▶ **PROBLEM**:
Whatever appears in the listing, return all of it exactly.

▶ **PROVIDED MATERIAL**:
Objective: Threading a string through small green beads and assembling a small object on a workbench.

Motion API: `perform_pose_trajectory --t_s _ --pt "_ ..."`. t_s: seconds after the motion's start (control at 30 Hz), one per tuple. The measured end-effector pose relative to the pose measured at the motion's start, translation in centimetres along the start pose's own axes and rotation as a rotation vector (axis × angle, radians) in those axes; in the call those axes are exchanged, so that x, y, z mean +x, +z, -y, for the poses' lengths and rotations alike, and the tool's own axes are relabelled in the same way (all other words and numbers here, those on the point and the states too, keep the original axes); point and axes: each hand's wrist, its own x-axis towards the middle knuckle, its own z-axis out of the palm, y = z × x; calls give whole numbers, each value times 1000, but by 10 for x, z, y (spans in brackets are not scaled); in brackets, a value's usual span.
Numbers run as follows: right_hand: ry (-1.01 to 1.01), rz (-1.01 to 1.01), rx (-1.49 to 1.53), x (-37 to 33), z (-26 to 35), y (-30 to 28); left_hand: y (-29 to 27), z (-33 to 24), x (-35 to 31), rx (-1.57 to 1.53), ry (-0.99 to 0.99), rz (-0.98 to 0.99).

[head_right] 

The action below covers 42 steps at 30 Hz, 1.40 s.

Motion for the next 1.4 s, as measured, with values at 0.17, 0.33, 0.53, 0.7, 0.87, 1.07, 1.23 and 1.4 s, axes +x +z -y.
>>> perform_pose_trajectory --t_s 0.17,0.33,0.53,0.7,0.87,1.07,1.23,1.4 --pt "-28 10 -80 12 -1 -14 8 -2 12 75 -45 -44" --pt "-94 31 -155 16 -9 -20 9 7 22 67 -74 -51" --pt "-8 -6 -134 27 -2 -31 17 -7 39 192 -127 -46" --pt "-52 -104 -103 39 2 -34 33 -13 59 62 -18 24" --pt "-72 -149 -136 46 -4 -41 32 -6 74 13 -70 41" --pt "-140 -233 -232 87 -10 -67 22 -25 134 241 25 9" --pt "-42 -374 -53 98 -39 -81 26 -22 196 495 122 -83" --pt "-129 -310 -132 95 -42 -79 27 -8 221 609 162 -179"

▶ **RESULT OF THIS EXERCISE**:
Objective: Threading a string through small green beads and assembling a small object on a workbench.

Motion API: `perform_pose_trajectory --t_s _ --pt "_ ..."`. t_s: seconds after the motion's start (control at 30 Hz), one per tuple. The measured end-effector pose relative to the pose measured at the motion's start, translation in centimetres along the start pose's own axes and rotation as a rotation vector (axis × angle, radians) in those axes; in the call those axes are exchanged, so that x, y, z mean +x, +z, -y, for the poses' lengths and rotations alike, and the tool's own axes are relabelled in the same way (all other words and numbers here, those on the point and the states too, keep the original axes); point and axes: each hand's wrist, its own x-axis towards the middle knuckle, its own z-axis out of the palm, y = z × x; calls give whole numbers, each value times 1000, but by 10 for x, z, y (spans in brackets are not scaled); in brackets, a value's usual span.
Numbers run as follows: right_hand: ry (-1.01 to 1.01), rz (-1.01 to 1.01), rx (-1.49 to 1.53), x (-37 to 33), z (-26 to 35), y (-30 to 28); left_hand: y (-29 to 27), z (-33 to 24), x (-35 to 31), rx (-1.57 to 1.53), ry (-0.99 to 0.99), rz (-0.98 to 0.99).

[head_right] 

The action below covers 42 steps at 30 Hz, 1.40 s.

Motion for the next 1.4 s, as measured, with values at 0.17, 0.33, 0.53, 0.7, 0.87, 1.07, 1.23 and 1.4 s, axes +x +z -y.
>>> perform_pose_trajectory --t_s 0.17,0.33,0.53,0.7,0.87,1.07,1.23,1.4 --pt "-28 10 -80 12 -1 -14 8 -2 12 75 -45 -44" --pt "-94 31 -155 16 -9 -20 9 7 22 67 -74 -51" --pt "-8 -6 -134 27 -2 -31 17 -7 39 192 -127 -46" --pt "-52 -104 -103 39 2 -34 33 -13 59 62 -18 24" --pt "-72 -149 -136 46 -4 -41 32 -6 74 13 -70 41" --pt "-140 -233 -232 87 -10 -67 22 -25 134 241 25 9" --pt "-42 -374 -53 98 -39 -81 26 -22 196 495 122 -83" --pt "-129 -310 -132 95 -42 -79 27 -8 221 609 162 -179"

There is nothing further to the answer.